== Exercise aim ==
Look through the entries below for the string "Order", and copy each line where it is found.

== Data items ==
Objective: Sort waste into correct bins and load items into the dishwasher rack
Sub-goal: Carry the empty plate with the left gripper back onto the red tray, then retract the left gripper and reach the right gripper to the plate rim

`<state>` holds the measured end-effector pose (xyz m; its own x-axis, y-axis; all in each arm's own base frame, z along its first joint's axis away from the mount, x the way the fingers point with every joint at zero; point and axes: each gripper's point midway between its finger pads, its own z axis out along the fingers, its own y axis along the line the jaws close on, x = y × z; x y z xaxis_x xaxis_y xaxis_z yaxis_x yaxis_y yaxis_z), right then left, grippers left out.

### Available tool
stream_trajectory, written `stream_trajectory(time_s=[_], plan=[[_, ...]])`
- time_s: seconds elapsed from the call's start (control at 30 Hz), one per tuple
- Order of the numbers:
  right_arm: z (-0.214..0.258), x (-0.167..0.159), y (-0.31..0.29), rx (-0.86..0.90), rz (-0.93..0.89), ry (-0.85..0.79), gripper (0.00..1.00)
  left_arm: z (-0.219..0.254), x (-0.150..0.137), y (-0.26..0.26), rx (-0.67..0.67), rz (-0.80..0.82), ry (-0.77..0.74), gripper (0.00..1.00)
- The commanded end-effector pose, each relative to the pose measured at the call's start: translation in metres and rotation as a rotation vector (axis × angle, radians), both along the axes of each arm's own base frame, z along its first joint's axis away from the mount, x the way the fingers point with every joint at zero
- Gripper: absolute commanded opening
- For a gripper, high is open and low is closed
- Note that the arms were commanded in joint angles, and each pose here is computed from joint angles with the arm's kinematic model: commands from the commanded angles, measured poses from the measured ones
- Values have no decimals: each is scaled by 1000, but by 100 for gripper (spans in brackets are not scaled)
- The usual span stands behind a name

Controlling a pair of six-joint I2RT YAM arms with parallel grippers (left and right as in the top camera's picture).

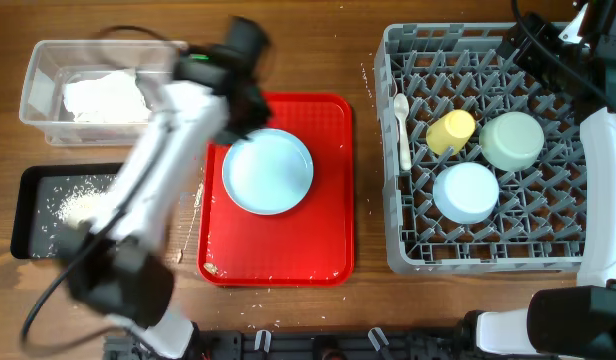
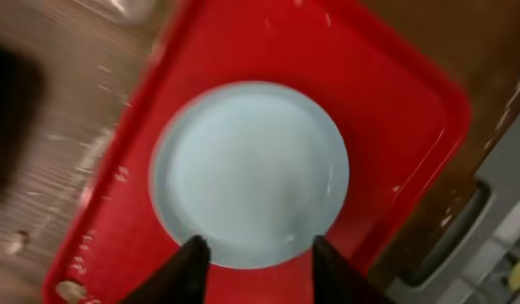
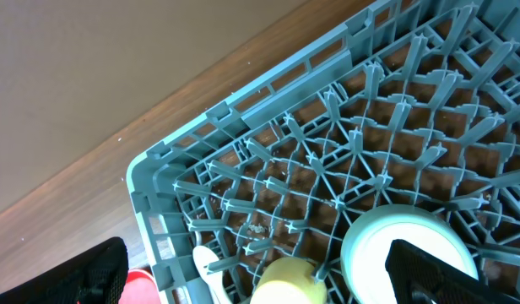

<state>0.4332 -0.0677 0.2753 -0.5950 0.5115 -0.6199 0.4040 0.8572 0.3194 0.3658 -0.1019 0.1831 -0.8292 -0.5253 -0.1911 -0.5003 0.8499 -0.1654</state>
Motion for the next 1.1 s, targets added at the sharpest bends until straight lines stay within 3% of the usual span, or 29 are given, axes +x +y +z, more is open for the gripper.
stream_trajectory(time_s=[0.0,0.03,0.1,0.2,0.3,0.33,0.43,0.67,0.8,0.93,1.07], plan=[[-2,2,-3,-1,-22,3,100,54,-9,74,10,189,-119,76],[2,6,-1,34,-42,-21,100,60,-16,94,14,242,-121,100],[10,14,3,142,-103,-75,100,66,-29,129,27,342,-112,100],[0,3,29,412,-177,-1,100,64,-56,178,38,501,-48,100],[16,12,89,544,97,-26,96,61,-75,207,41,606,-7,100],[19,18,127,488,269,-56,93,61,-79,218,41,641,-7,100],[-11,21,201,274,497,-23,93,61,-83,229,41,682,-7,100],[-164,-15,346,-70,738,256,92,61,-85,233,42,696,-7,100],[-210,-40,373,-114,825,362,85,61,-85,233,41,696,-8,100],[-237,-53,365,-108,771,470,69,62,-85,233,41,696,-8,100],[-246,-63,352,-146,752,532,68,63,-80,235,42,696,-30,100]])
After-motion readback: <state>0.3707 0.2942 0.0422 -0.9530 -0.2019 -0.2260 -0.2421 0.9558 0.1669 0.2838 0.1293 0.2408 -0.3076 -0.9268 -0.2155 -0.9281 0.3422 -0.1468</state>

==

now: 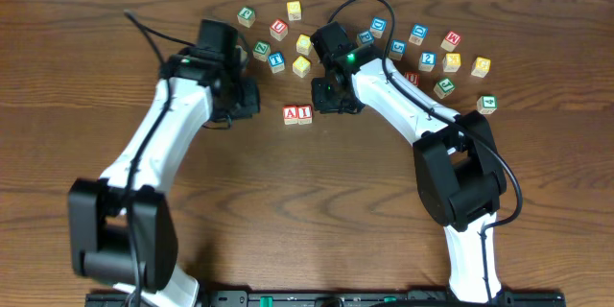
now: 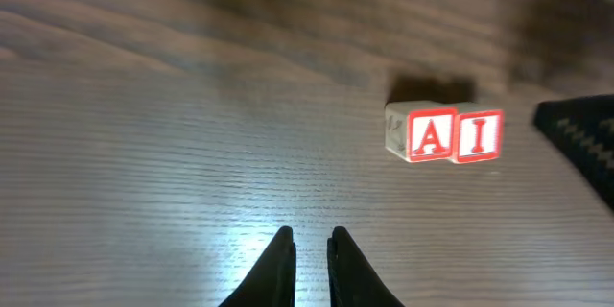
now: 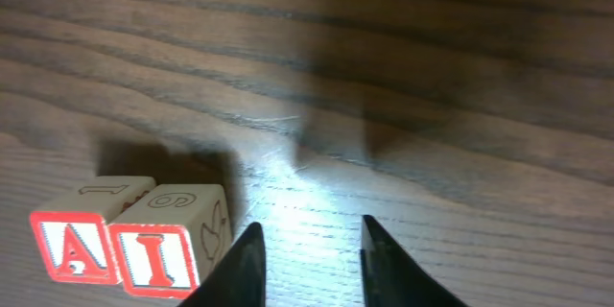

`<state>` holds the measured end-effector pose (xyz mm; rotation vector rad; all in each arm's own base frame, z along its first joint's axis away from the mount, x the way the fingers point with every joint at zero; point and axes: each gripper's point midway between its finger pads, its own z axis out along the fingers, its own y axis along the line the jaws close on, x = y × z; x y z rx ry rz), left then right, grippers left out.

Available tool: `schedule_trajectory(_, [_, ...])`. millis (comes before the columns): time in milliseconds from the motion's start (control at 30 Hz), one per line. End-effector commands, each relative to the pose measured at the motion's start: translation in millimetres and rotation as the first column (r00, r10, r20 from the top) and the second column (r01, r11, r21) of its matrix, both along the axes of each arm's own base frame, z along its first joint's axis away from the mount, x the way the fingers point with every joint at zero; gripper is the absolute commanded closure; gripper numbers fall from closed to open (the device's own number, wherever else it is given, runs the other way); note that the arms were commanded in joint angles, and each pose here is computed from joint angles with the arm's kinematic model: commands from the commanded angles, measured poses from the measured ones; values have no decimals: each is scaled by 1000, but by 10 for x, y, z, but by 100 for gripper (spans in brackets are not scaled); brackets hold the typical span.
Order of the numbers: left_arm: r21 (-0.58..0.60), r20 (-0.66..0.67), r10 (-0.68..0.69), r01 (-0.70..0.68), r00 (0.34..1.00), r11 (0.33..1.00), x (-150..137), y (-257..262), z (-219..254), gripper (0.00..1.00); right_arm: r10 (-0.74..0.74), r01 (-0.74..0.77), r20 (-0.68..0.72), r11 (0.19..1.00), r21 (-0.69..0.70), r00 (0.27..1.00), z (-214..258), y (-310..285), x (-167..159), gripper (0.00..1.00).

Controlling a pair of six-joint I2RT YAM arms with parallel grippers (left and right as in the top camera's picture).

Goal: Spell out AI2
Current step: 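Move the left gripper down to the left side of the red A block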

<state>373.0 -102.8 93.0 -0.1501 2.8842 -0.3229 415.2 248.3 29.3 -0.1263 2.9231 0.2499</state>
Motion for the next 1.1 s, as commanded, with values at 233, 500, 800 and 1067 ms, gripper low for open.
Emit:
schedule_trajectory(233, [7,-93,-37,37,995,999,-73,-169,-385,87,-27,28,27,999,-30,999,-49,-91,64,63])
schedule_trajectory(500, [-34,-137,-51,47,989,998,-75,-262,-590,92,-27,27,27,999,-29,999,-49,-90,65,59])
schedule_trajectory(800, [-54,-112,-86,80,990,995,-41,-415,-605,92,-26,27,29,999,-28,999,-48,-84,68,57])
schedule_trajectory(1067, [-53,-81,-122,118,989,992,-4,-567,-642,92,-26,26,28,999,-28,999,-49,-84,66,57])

== The answer ==
- Order of the numbers:
Order of the numbers: left_arm: r21 (-0.58..0.60), r20 (-0.66..0.67), r10 (-0.68..0.69), r01 (-0.70..0.68), r00 (0.34..1.00), r11 (0.33..1.00), x (-150..137), y (-257..262), z (-219..254), gripper (0.00..1.00); right_arm: r10 (-0.74..0.74), r01 (-0.74..0.77), r20 (-0.68..0.72), r11 (0.19..1.00), r21 (-0.69..0.70), r00 (0.27..1.00), z (-214..258), y (-310..285), x (-167..159), gripper (0.00..1.00).

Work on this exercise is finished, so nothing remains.